経団連は22日、提言「科学技術イノベーション政策の推進体制の抜本的強化を求める」を公表した。提言は、科学技術イノベーション政策を国家の重要戦略として強力に推進するため、推進体制の抜本的強化に向けた経団連の考えを示したもの。概要は次のとおり。
1.基本認識
わが国は現在、震災からの復興・再生やデフレ経済の長期化等、さまざまな課題に直面している。こうしたなか、産業競争力を強化し、持続的な経済成長を実現するためには、科学技術イノベーション政策を国家の成長戦略の柱に据え、強力に推進することが不可欠である。

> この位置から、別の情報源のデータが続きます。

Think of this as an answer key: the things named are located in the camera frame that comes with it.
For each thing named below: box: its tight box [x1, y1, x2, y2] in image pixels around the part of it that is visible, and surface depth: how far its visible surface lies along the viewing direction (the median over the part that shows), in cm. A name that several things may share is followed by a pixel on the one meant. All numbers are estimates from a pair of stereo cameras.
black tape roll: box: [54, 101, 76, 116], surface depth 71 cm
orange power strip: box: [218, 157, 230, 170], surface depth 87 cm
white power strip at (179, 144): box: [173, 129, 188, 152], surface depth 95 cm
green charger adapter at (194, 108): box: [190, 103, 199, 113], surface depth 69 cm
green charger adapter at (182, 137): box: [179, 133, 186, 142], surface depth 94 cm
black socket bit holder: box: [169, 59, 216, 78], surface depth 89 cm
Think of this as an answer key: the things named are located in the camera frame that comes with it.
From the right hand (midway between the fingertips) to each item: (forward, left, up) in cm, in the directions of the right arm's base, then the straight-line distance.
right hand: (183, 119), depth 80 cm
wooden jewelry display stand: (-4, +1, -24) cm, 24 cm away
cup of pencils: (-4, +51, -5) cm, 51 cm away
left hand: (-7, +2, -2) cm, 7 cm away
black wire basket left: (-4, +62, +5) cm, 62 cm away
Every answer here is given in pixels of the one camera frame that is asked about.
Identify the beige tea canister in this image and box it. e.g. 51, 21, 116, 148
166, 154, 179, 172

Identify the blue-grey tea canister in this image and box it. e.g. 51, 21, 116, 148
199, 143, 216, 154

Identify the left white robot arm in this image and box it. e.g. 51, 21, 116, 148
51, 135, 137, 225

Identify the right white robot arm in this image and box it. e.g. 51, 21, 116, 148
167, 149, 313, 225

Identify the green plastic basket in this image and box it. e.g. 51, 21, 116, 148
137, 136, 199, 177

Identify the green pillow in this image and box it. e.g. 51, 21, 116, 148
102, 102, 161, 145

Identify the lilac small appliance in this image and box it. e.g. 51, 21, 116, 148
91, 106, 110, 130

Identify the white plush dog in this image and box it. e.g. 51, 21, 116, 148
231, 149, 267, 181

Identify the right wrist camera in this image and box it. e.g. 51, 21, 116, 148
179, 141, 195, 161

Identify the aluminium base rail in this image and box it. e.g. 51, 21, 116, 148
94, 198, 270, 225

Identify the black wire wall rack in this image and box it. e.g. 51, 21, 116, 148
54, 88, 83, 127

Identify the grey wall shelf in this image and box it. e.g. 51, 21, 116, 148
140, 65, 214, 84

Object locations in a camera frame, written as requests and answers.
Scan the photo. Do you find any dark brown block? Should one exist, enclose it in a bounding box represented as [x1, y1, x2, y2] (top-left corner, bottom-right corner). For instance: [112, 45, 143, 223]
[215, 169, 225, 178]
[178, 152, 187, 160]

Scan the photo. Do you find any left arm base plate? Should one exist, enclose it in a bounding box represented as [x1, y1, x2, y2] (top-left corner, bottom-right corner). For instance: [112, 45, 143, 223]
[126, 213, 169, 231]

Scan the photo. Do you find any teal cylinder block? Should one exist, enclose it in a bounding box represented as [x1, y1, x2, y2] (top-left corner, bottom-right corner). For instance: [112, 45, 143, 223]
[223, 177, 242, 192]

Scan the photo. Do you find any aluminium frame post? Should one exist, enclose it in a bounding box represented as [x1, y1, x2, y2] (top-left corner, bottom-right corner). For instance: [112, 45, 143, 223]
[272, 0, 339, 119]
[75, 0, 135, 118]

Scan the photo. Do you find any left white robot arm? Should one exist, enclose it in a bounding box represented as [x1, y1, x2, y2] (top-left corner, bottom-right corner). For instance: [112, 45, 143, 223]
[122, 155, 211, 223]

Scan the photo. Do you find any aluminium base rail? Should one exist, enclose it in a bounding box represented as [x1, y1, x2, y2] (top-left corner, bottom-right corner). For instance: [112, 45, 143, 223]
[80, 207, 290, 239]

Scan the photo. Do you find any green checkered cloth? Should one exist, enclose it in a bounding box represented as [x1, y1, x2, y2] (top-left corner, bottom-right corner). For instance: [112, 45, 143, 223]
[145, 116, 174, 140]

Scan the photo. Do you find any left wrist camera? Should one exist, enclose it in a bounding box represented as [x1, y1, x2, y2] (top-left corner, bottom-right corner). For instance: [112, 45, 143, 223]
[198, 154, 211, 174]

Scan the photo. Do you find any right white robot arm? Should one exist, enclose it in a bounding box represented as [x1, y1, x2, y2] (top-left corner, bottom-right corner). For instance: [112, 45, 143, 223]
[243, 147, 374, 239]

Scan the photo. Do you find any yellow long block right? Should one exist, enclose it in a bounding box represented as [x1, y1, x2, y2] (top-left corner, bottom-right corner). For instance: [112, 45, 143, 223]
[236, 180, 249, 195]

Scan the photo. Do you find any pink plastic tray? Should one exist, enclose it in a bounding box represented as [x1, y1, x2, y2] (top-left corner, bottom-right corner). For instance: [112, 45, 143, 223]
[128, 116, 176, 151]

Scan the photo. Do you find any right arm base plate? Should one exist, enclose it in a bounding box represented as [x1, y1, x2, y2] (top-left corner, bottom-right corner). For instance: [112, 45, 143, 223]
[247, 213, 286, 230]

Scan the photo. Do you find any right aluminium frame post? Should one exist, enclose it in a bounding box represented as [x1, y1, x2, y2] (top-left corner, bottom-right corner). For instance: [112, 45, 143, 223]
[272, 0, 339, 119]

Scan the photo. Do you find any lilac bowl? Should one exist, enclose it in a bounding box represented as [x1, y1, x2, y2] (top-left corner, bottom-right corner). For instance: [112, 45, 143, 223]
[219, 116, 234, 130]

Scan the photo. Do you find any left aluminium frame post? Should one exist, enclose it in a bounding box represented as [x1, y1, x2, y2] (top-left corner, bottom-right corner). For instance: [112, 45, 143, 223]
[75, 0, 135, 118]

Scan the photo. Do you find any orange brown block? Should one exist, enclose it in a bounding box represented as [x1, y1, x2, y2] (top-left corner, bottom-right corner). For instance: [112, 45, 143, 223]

わが国では、2011年8月に閣議決定された第4期科学技術基本計画において、科学技術の振興を主目的とする従来の政策から、課題解決型の科学技術イノベーション政策へと大きく方針が転換されたが、具体的な取り組みは十分に進んでいないのが現状である。今後は、総合科学技術会議の司令塔機能を強化したうえで、日本経済再生本部等との連動性も確保しつつ、イノベーション創出を国家の重要戦略として推進することが急がれる。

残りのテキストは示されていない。